Good examples of grassland and heathland areas to spot butterflies in Birmingham are:
- Sutton park
- Lickey Hills Country park
- Cotteridge park
Wetlands, bogs and marshes
Waterlogged soils and standing water are the main features which enable some specialist species of butterflies to thrive, according to the Butterfly Convention.
This is due to the specific vegetation and food plants that grow in these environments.
Although the appearance might seem unappealing, these domains are rich with life and nutrients.
Good examples of wetland, bog and marsh areas to spot butterflies in Birmingham are:
- Moseley bog and Joy’s wood
- Berkswell marsh
- Tame valley wetlands
Woodlands and forests
Simmering with the sounds of birdsong, frog croaks and rustling leaves, woodlands and forests are always good places to check for signs of butterflies.
The varied combination of glades, open spaces, shrubby hideaways, overgrown vegetation, wild flowers and fallen trees provide the ideal butterfly playground.

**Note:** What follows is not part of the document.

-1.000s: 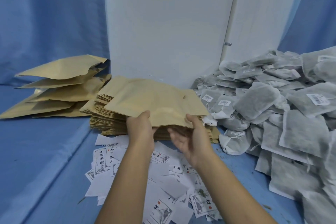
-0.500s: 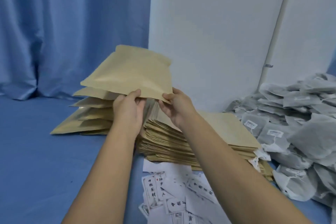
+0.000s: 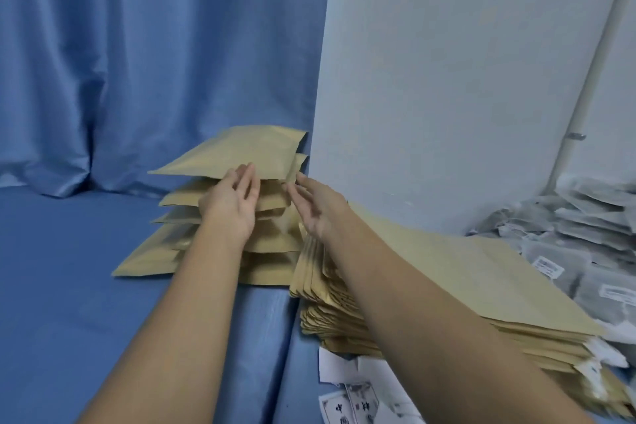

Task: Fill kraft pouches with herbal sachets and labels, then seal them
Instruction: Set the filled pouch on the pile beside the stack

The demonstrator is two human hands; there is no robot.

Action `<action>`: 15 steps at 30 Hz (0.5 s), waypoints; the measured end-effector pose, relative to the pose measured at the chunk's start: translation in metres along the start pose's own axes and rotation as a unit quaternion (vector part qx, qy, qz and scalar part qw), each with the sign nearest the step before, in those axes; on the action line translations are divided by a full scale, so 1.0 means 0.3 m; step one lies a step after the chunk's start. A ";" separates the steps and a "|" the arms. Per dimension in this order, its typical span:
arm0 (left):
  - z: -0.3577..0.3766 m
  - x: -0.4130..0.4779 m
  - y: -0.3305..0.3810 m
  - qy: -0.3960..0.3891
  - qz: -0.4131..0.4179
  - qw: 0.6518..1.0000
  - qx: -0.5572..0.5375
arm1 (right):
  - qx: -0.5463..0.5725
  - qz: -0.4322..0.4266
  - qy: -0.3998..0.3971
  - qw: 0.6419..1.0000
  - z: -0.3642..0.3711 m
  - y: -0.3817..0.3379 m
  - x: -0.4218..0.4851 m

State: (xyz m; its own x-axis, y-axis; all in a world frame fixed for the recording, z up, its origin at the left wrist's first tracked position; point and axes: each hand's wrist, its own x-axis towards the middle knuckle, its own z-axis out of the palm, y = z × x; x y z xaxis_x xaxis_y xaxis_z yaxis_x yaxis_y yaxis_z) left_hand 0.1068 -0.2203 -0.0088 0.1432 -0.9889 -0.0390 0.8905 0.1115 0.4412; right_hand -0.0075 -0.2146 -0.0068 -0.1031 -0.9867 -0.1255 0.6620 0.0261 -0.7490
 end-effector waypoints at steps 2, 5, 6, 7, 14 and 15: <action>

Good examples of woodland and forest areas to spot butterflies in Birmingham are:
- Warley woods
- Highbury park
- Cannon hill park
Unusually, brownfield sites which have not been developed can be great places to see butterflies.
This is largely due to the abundance of sheltered spaces, growth of vegetation and sunbathing spots which these areas provide.
Additional urban landscapes which host these insects include churchyards, parks and road verges as well as more unique hideouts like railway lines and disused quarries according to the Butterfly Conservation.
However, it is important to stress that you should not be trekking near quarries or train tracks in your quest for sightings and that sticking to areas like Digbeth, St Philip’s Cathedral and the city centre parks are a much better and legal option!
Learn how you can protect the butterflies with a butterfly border.
Birmingham Botanical Gardens
Opened in May 2012, the Butterfly House at Birmingham Botanical Gardens has just celebrated its 10th anniversary and continues to be a magical hub for you to butterfly-watch within.
“Once our tender plants have overwintered in the Butterfly House and we have planted them outside for the summer, we always reopen the glasshouse for the butterflies at the end of May”, said head gardener Wayne Williams.
“During this period, we keep the glasshouse heated to a minimum of 16C at night to ensure our tropical butterflies are kept happy. The optimum climate for them is a humid, warm environment – 28C and 80 percent humidity is ideal.”
Raised from pupae which are brought in weekly from external suppliers and delicately placed onto bamboo canes, the butterfly species at the Gardens are largely native to the Philippines and Central America.
“Part of the fun with all of these different species is trying to identify them! As these are a mix of species from their 41 suppliers from around the world, they cannot tell us what species there will be.”